I couldn’t really take full account of him face on, close to—but, at this remove, he becomes less overwhelming, more accessible and easy to peruse: the aforementioned ruffling over his ears, the life in the movements of his back and that suggestion of his hips beneath his jacket (lousy grey jacket), the unloading and reloading of weight from foot to foot, the forces at work in the muscles from ankle to thigh, all closely reflected by his jeans. He should never wear thick jeans, never anything immobile and
There is no point to this—none at all. Why fix on his hands and interrogate and pry—what would be their strength, the fingers’ true circumference, how would they fit—making guesses until I taste salt when nothing will come of this?

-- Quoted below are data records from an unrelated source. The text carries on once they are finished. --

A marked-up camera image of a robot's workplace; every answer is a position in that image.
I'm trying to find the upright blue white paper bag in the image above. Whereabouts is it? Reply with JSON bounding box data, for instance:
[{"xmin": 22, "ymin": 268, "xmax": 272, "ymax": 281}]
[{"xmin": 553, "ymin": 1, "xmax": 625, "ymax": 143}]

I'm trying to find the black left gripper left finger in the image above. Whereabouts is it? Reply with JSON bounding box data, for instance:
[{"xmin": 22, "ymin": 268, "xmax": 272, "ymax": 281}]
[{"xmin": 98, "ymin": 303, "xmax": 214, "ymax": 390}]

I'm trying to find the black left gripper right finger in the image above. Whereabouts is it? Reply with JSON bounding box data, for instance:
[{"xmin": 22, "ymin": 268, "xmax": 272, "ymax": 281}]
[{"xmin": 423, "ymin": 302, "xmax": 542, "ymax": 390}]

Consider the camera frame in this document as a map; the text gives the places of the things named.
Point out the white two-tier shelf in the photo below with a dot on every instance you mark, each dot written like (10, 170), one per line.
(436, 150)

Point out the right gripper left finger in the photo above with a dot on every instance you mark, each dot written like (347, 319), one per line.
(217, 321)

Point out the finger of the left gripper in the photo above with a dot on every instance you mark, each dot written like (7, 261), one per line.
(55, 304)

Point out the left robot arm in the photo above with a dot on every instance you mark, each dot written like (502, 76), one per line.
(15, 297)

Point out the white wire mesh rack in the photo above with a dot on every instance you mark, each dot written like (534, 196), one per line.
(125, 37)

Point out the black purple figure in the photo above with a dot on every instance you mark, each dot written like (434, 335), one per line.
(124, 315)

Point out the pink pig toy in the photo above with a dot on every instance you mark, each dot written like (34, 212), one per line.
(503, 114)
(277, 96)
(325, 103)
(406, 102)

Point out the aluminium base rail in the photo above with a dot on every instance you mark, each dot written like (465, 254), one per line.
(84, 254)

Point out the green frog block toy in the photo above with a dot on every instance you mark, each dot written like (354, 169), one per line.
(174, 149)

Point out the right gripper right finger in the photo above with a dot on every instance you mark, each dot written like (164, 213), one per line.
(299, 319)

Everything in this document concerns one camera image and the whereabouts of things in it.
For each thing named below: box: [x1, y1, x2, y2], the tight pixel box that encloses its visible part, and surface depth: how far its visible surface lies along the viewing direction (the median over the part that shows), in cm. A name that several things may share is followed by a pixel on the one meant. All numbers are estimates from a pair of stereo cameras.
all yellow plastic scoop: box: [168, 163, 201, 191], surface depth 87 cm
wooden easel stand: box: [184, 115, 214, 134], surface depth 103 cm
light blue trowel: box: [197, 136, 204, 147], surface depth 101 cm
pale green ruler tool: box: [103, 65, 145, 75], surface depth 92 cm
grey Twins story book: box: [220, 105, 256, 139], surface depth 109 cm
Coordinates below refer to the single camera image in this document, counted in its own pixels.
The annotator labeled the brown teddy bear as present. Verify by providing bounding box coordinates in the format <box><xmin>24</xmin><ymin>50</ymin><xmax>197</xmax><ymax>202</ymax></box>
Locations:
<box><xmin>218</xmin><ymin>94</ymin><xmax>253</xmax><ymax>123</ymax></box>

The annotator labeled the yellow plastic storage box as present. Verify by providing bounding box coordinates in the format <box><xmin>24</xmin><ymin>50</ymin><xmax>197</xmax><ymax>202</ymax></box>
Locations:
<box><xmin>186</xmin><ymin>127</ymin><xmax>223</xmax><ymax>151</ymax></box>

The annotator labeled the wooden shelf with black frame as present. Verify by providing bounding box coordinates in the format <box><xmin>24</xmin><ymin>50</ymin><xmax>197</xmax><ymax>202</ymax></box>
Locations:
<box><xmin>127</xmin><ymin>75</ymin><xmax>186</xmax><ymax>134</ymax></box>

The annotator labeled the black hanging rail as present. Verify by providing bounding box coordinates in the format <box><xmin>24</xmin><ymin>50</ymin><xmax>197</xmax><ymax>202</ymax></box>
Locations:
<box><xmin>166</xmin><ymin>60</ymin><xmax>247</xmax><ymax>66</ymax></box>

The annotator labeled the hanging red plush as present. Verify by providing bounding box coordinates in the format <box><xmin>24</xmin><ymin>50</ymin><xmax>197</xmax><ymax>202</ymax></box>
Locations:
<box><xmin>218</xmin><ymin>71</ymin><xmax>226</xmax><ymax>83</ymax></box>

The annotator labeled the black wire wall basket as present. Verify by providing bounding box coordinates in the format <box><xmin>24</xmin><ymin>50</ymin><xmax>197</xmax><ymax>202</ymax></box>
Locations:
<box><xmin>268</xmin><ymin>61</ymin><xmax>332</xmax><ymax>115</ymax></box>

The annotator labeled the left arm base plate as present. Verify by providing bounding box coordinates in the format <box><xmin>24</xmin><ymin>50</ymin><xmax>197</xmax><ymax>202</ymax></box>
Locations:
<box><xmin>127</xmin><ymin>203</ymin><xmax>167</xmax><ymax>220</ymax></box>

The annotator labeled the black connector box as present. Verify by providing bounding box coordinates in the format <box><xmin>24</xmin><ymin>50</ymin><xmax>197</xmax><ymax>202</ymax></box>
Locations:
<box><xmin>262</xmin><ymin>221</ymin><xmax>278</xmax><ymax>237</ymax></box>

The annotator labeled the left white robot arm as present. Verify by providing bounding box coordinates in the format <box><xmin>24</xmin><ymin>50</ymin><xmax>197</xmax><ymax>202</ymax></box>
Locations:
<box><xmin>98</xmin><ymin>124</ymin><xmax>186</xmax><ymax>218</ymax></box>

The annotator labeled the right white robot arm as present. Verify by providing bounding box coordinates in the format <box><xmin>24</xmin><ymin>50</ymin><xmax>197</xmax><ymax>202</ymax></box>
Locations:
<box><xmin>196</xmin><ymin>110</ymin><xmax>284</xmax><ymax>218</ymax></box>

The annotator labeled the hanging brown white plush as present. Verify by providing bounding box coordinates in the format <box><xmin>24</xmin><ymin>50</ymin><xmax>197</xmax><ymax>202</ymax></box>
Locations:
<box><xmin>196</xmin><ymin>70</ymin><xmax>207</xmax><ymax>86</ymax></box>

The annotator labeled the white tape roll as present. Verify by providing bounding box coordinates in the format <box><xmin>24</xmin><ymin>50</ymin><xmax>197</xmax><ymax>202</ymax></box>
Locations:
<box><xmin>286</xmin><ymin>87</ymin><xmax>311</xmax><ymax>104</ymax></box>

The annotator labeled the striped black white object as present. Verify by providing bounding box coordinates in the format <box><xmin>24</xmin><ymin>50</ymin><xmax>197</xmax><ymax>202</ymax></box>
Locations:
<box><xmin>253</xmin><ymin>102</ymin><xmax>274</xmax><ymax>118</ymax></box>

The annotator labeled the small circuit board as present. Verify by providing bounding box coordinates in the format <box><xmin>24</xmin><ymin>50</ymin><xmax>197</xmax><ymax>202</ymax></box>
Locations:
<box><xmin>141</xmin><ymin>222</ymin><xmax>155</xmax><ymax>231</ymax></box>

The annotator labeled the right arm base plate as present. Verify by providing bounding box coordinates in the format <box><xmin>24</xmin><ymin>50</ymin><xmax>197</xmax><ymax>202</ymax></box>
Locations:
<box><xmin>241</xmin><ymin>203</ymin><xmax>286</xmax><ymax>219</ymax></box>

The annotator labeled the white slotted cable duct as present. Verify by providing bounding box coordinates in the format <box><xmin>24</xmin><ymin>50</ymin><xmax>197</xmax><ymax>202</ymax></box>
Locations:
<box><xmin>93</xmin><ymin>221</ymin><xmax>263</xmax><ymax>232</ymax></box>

“Here’s your poison.” Robert’s hand more three-dimensional than it should be when it sets down my glass full of fizzy, gingered whisky. “So . . . cheers.” And he waves his own bottle of water in my direction as he sits, as if I needed another reminder of his unalterable state.
“Cheers, yes.” And, by this time, I don’t want the drink: I need it, the whole deep lunge of it, rolling down.
“That looks good. You’re making me jealous.”
“I don’t mean to.” Not jealous enough. I haul away the last sip and fold my arms against the lack of anything to hold.
“Shall I get you another?” Nothing accusatory in the question, no more than a fond amusement, which is a good start—fond amusement can be built upon during an evening and grow towards great joint endeavours. If we both take a drink.
There is a mildly communicative silence and I realise Robert is waiting for an answer and for me to face him. I have changed and he is curious, checking to see why. I tilt my head towards him and have only the wrong kind of smile, I can sense it clamping across and mingling self-pity and a heavy effort to look cheerful with a tedious jag of passive-aggressive pique. There isn’t a thing I can do to halt it. I try to save my situation by working on my eyes, keeping them warm and amiable. Still, I notice that he has to flinch.